### What the task asks
Pull out every line below that holds the word "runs".

### Given information
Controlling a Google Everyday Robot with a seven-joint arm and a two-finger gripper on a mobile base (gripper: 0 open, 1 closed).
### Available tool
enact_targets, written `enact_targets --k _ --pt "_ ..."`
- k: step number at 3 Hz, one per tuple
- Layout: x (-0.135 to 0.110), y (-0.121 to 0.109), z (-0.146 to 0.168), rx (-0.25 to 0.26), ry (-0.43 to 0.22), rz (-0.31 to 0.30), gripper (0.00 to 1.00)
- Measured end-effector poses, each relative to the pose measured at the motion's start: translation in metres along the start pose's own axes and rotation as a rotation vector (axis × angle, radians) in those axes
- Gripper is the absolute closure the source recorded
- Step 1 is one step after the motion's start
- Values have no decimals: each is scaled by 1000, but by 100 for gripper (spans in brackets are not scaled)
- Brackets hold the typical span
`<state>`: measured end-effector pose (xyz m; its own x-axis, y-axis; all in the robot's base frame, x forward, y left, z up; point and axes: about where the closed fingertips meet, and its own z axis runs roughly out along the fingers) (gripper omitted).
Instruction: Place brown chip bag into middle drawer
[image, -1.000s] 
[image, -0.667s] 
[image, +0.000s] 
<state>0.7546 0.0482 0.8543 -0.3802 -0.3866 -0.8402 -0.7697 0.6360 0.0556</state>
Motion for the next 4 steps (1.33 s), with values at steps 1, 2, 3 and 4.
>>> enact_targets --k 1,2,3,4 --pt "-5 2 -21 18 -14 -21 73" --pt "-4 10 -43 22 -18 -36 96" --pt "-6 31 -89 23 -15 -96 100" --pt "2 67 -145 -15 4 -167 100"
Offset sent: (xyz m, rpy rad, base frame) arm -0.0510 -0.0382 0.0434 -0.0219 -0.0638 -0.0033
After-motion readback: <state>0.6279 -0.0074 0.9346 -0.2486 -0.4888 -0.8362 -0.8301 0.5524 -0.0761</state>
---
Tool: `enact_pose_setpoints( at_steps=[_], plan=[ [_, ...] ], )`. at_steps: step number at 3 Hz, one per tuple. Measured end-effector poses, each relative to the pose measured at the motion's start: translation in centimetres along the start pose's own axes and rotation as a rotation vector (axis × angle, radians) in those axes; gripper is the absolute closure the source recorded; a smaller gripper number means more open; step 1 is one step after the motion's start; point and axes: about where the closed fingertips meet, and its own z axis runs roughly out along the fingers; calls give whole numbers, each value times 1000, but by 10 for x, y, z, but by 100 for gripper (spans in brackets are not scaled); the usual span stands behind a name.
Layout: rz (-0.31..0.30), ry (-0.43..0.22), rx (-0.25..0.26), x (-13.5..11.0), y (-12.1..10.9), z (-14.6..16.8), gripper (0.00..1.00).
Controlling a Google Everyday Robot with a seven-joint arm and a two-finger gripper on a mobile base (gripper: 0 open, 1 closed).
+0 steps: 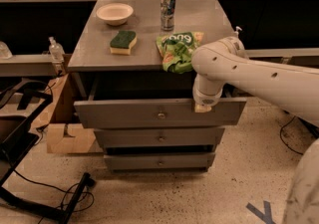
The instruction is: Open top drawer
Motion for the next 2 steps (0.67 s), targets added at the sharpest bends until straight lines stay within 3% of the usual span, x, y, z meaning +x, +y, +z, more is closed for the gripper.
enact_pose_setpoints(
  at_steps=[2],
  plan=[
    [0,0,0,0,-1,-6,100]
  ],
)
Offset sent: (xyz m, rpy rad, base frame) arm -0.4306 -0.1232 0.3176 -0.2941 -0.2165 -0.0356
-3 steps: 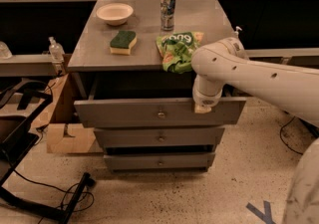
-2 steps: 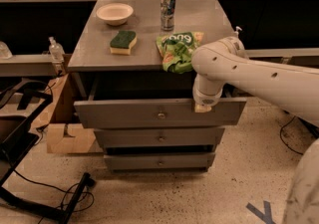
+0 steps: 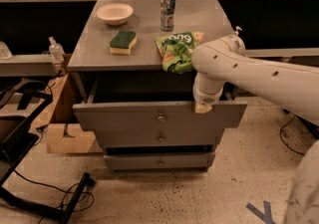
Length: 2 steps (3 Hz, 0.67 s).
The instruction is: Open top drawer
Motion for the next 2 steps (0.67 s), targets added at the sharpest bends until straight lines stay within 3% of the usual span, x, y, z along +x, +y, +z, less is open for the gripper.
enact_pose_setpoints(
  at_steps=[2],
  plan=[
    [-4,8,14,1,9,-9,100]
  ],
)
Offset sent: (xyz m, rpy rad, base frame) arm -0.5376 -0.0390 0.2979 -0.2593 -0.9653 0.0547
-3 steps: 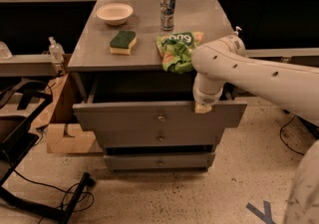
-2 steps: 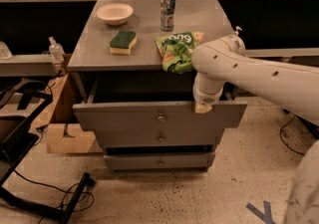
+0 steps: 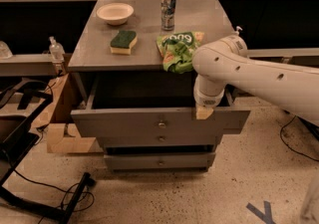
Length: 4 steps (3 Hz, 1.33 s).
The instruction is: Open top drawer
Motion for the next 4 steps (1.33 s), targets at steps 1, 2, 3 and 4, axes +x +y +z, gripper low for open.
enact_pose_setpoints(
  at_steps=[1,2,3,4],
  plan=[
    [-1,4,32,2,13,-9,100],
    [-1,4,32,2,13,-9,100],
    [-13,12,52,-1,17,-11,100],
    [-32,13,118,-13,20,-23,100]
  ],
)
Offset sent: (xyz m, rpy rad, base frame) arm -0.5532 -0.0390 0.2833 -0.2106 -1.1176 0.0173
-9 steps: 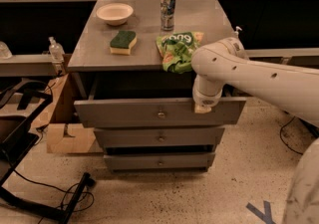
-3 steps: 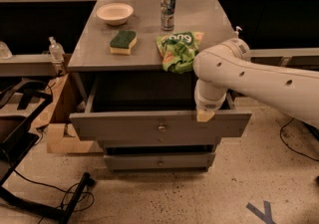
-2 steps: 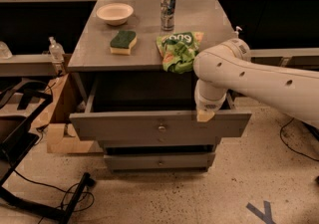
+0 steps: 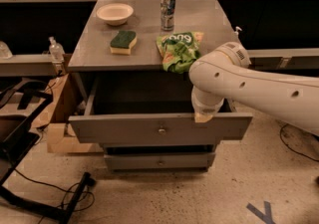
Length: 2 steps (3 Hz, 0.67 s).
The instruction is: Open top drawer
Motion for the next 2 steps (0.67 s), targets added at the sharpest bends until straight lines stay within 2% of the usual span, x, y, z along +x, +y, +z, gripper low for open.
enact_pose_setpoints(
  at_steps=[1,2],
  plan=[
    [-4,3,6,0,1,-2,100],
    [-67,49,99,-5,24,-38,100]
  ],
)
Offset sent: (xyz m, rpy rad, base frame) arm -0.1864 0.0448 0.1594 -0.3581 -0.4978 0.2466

### Written response
`<state>`: measured end-effector pose (xyz m; its own x-axis, y-axis; all in the robot's base frame, x forward, y left, z up; point and axes: about where the closed fingertips meet, and its own z axis runs roughly out along the fingers) (gripper omitted).
Tool: `enact_pose_setpoints( at_steps=[_], plan=[ [_, ...] ], )`. at_steps: step number at 3 Hz, one per tuple. Measured end-effector poses, each relative to the pose measured at the motion's start: translation in centimetres along the start pose's own axes and rotation as a rotation vector (axis × angle, radians) in those axes; gripper is the absolute closure the source recorded; a smaller gripper number means more open; step 1 is one step after the motion's start; point and axes: about where the closed fingertips meet, and its own z axis runs roughly out along the fingers; calls give whole numbers, each value times 1000, but by 10 for x, y, z, but by 100 for gripper (spans in brackets are not scaled); the usual span stands behind a name.

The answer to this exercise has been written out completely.